When confronted with situations of recurrent tonsillitis, the surgical option must be considered. To do this, certain requirements must be met in terms of the number of infectious processes that the patient exhibits.
It is established that with more than six documented infections in one year, five episodes per year in the last two years or three episodes per year during three years, it is recommended to perform a tonsillectomy.
This technique is also performed in other consensual cases, such as having suffered two peritonsillar abscesses (a complication of tonsillitis) or having an obstructive respiratory disorder with apneas.
How is a tonsillectomy performed?
Tonsillectomy is the name given to the surgical technique for removing the tonsils. This procedure is one of the oldest described and one of the most performed in the world. The first description dates back to the first century AD by the Roman writer Aulus Cornelius and has been modified in terms of the instruments used, as well as the technique throughout history. The first tonsillectomy by dissection and general anesthesia was performed in 1917. Tonsillectomy by dissection and general anesthesia was definitively established at the end of the 20th century.

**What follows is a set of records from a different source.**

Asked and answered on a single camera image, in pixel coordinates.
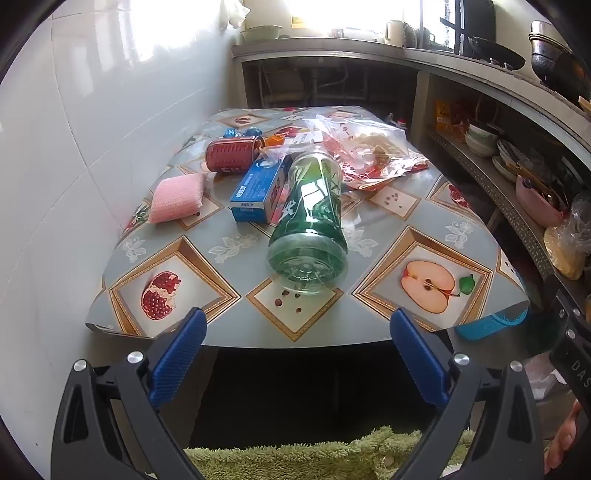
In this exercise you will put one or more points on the stack of bowls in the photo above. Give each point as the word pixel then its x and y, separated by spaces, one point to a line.
pixel 480 138

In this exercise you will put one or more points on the black window frame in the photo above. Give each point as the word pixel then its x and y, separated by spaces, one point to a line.
pixel 461 27

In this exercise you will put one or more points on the white kettle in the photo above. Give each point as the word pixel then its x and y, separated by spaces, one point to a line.
pixel 395 33

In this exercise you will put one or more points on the orange food packet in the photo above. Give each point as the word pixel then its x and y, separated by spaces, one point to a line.
pixel 444 117

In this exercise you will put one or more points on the pink sponge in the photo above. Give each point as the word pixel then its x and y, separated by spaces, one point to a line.
pixel 178 198

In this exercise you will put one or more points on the concrete kitchen counter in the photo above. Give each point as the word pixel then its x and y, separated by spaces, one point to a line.
pixel 443 60

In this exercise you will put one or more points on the plastic bag of yellow food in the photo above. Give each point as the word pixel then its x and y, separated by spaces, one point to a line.
pixel 570 244

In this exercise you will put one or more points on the blue plastic basket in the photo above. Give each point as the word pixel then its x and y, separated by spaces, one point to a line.
pixel 485 325

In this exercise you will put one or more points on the red capped bottle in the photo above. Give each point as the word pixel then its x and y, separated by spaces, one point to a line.
pixel 400 123

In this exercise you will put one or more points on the black cooking pot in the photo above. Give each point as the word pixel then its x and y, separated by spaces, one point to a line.
pixel 554 60

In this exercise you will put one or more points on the person's right hand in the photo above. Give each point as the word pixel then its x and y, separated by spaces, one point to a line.
pixel 561 443

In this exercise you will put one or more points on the red drink can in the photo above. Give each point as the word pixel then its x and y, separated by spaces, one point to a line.
pixel 231 154

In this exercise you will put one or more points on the pink basin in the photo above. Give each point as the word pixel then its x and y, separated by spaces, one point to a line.
pixel 535 205

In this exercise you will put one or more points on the clear plastic bag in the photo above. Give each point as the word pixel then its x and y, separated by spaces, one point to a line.
pixel 369 138

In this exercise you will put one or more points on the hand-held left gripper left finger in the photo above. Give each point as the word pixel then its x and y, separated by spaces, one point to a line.
pixel 178 357

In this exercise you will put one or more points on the green basin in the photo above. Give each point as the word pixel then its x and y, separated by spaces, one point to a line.
pixel 261 33

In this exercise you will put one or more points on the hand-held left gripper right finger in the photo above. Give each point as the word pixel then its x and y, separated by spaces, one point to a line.
pixel 418 355

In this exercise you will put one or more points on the orange peel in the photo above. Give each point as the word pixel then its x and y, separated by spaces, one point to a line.
pixel 275 140

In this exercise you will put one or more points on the green label plastic bottle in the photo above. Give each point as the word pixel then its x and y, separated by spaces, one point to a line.
pixel 309 207

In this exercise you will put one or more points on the black wok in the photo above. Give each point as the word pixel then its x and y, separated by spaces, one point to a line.
pixel 496 53

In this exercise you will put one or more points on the red snack pouch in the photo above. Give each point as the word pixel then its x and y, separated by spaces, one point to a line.
pixel 392 173

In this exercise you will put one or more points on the blue toothpaste box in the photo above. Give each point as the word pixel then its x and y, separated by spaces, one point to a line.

This surgical technique is performed using general anesthesia and consists of the complete removal of the tonsils through the mouth.
During the recuperation process the most noticeable thing is the pain and discomfort caused by swallowing, which can last from one to two weeks. Pain relievers are administered to alleviate these effects, as well as drinking plenty of fluids to prevent dehydration. Foods eaten during the recuperation process, which lasts for one to two weeks, should be soft in nature, avoiding acids, spices or hardness, as well as hot temperatures. Physical effort should also be avoided for two weeks after surgery.
The complications of this surgical procedure, as with any other, include the risk of anesthesia, infection, or bleeding. Bleeding may occur early, in the first few hours after the tonsils are removed, or late, occurring more than a week after surgery. In both cases it may be necessary to re-enter the operating room to cauterize the area responsible for the bleeding.